Во славу ныне гулять буду!
Светлые глаза его вспыхнули недобрыми огнями, тотчас же погасли, и лицо вдруг сделалось угрюмым и немолодым.
– А и намучились вы, видать, дядечка! – тихо сказал Митенька.
– Тебе-то откуда ведомо?
– Глядючи на вас...
– Глядючи... вот поглядишь, каков я к утру буду...
Опять хлопнула дверь – вошли корабельщики с «Золотого облака»: начальный боцман, плешивый, черный, худой; с ним два матроса, один абордажный – для морского бою – в панцыре и с ножом поперек живота, другой – палубный – весь просмоленный, в бабьем платке на одном ухе, с серьгой вдоль щеки. Митенька впился в них глазами, толкнул Рябова, прошептал:
– Ой, дядечка, кабы худа не приключилося...
– От них-то? – с усмешкой спросил Рябов. – Больно мы им нужны...
Корабельщики сели и спросили себе русского вина, а начальный боцман, приметив Рябова, любезно ему улыбнулся и помахал рукой. Кормщик ответил ему приличным поклоном. Все было хорошо: в кружале повстречались морского дела старатели, сейчас они будут пить и, быть может, выпьют за здоровье друг друга.
2. ДОБРЫЙ ПОЧИЙ
Гишпанский старший боцман Альварес дель Роблес давно бы вышел в шхиперы и получил в свои руки корабль, если бы нашелся такой негоциант, который доверил бы часть своего состояния этому сладкоречивому, жестокому черноволосому человеку.
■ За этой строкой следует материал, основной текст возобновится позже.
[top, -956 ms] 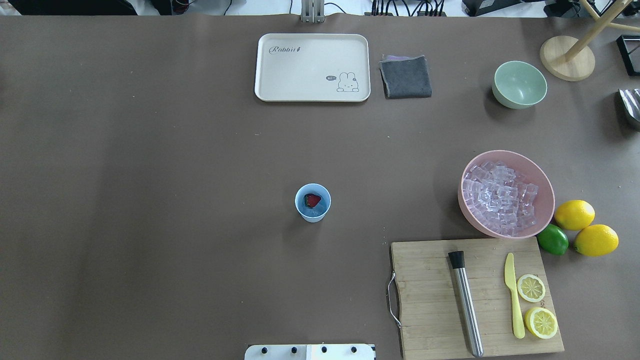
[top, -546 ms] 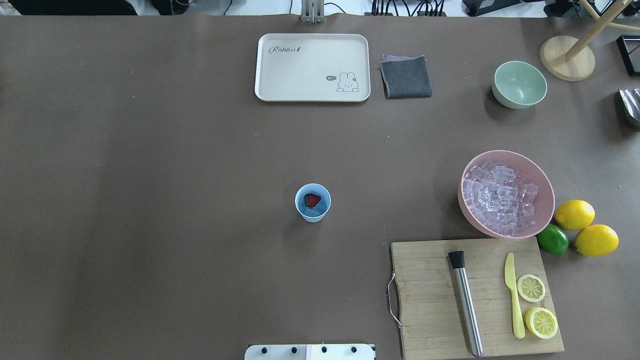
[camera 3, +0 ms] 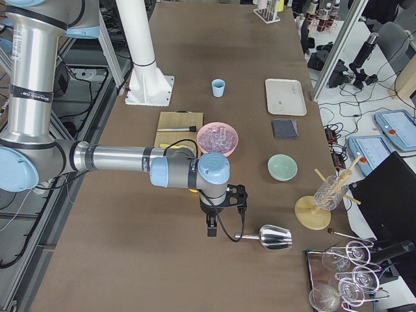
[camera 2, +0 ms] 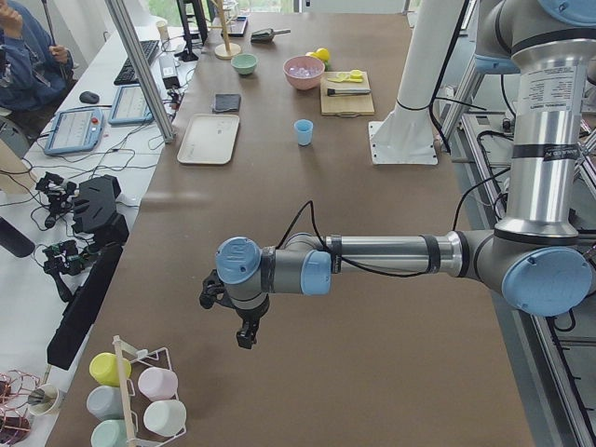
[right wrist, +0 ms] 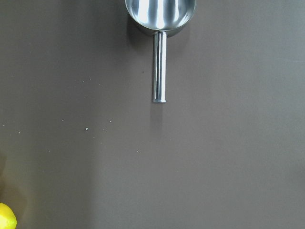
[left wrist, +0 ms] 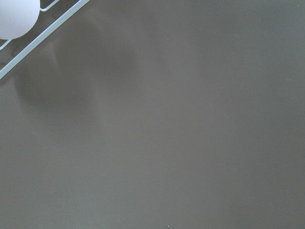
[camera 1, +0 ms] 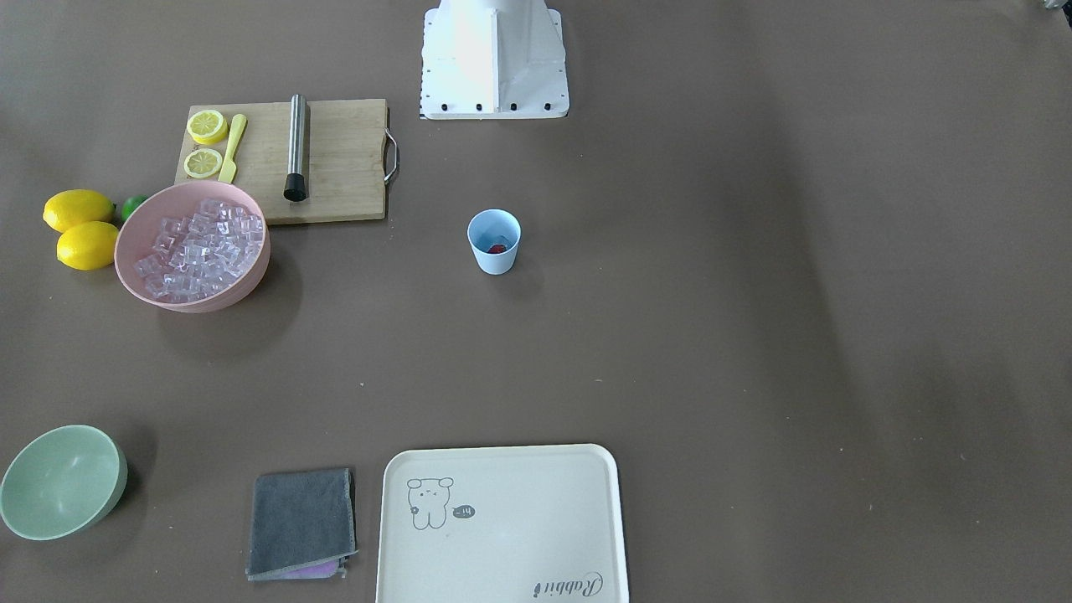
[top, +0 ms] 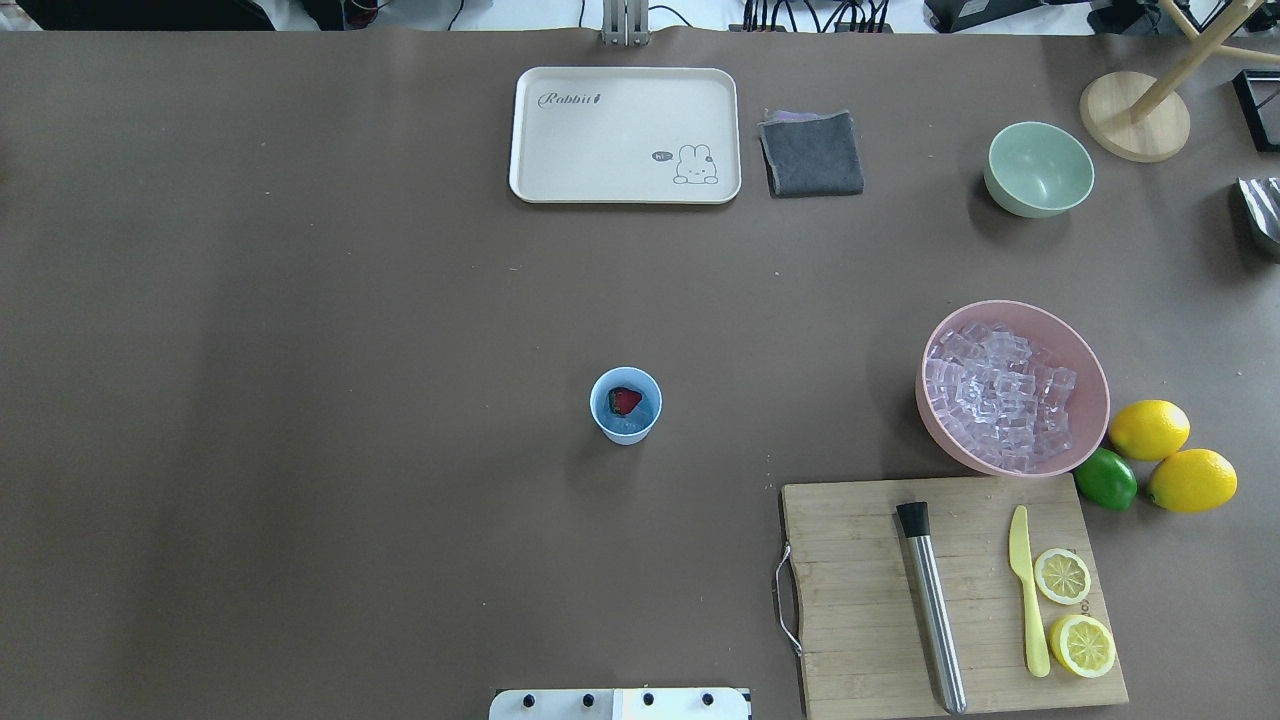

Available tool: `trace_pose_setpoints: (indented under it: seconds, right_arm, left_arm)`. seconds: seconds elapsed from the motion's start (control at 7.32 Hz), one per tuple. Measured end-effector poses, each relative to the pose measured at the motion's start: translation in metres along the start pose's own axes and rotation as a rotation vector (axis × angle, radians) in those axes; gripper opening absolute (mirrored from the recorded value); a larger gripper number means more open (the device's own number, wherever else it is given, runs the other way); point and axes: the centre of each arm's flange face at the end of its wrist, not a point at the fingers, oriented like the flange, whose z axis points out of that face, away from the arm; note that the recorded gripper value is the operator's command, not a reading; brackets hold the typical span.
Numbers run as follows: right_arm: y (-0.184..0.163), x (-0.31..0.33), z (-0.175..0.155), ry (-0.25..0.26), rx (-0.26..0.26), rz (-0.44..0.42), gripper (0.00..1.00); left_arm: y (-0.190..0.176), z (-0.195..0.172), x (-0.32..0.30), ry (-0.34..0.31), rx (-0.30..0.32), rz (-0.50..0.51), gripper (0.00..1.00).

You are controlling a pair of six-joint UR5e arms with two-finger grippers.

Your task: Put ice and strawberries in cup

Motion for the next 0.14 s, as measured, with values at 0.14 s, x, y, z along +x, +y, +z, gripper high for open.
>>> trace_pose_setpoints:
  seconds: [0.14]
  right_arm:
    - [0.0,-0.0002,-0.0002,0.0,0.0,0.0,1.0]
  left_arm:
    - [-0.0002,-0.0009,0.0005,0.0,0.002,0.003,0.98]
Негоцианта такого не находилось, и дель Роблес корабля не получал. Шли годы, гишпанец облысел, дважды нанимался к шведам на военные корабли, вновь уходил к негоциантам, к голландским, к бременским, к датским. В одном плавании был штурманом, но корабль, груженный ценными товарами – медью, клинками и пряностями, подвергся нападению пиратов, которые перебили команду, гишпанского же штурмана спасла судьба, живым он возвратился в Бремен через два года. В Бремене гишпанца никто не взял на корабль. Тогда он отправился в Стокгольм и еще немного послужил шведам. Но оттуда опять был прогнан и вновь долгое время плавал простым матросом, пока не вернулся к должности начального боцмана.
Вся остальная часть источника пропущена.